Moving to the realm of fantasy baseball for some additional context, data collected by Sports Business Journal in July showed that 36 percent of lost entry fees on one daily site during the first half of the current baseball season came from just 5 percent of the participants.

“That 5 percent is a critical number,” Daniel Singer, a senior adviser at McKinsey & Co.’s Global Sports & Gaming Practice and co-author of the Sports Business Journal study, told Bloomberg. “These big spenders invested an average of $3,600 on entry fees and lost an average of $1,100, a negative 31 percent return.”

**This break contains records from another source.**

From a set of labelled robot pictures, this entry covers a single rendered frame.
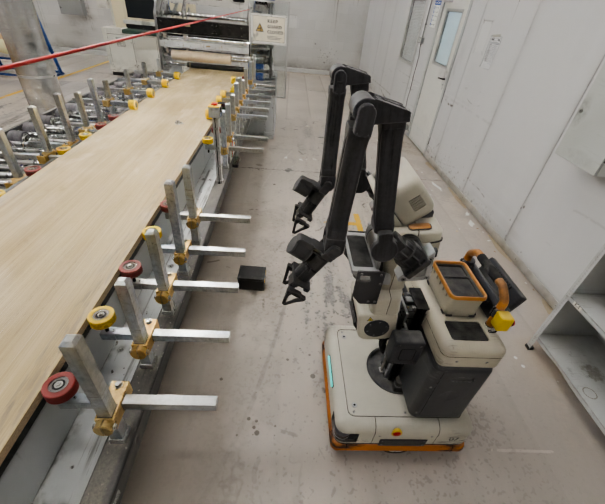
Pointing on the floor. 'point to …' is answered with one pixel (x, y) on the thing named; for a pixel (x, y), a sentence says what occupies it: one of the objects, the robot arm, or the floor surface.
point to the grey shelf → (601, 281)
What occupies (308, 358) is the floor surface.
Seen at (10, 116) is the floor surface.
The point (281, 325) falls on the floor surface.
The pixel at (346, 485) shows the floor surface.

Faced with the reality of these numbers, fantasy sports companies hold fast to the argument that the real product they’re selling to consumers is playing the game, not winning it.

“Whether they win or lose, the feedback is that they love the experience,” Nigel Eccles, the chief executive of FanDuel, told Bloomberg. “By definition, the average player is going to lose money.”

The gist: There’s big money to be had in daily fantasy football, just not by the consumers who are being marketed to on the notion that they can win big money.

 

The Consumer Backlash

For the number of consumers that might be buying (figuratively, if not literally) what daily fantasy football brands are selling, there is a growing number who are at their wit’s end with respect to the effort.

Digiday collected a sampling of tweets following the first Sunday of the current NFL season through which televised football viewers expressed their irritation with the maelstrom of DraftKings and FanDuel commercials, ranging from the sarcastic…

At this point, I wouldnt be surprised if Draft Kings or Fan Duel sends someone to my apartment to convince me to sign up.

Jesse Pickard (@jessepickard) September 13, 2015

To the pragmatic…

Would a federal law banning all FanDuel and Draft Kings ads be illegal? Probably, but we should think it over.

Tom Ley (@ToLey88) September 13, 2015

To the sublime…

Does anybody know if FanDuel or DraftKings offer opportunities for ordinary fans like me to make easy money weekly?

Daniel Fienberg (@TheFienPrint) September 13, 2015

Beyond the issue of general (and widespread) annoyance, the glut of advertising that DraftKings and FanDuel are currently putting forth is problematic because it could make consumers — if they think about it — realize that these companies have so much ad money to spend because there are so many losers contributing to their coffers.

Maximizing visibility is the goal of any product targeted for mass consumption, but there is a point past achieving that goal where it can become counterproductive to a business model’s bottom line.

As Boston.com puts it, “Fantasy football isn’t killing football. Advertisements for the new fantasy football are killing football.”

The Digiday story shared data from Brandwatch proving the fact that online conversation among consumers about both DraftKings’ and FanDuel’s ads during Week 1 of the NFL season was overwhelmingly negative, tracking in the did-not-like categories at 75 percent and 76 percent, respectively.

Stating that the Twitter outcry was a “good lesson learned” that his company should perhaps consider slowing its roll, DraftKings CEO Jason Robins told The Wall Street Journal that the marketing onslaught is “not something that is year-round for us. It’s a brief window where you can fish when the fish are biting.”

No offense to Mr. Robins but — duh. You can’t participate in genuine, NFL statistics-based fantasy football when the NFL season is not in progress.

 

The Takeaway

The moral gray area of promoting legalized gambling while not having to call it gambling — as in the specific case of fantasy sports companies — aside, any retail business could take a lesson from what DraftKings and FanDuel are currently experiencing.

If not “less is more,” it’s at the very least a case of — when a company’s targeted consumers are rallying together to share how much they hate seeing its commercials — “that much is quite enough.”

Not to mention the need for variety in advertising. As the WSJ story pointed out (based on data from iSpot.tv), DraftKings only aired four unique TV spots during the NFL’s opening weekend — and it aired them over … and over … and over again.

It’s enough to make football fans miss beer commercials — and that’s saying something.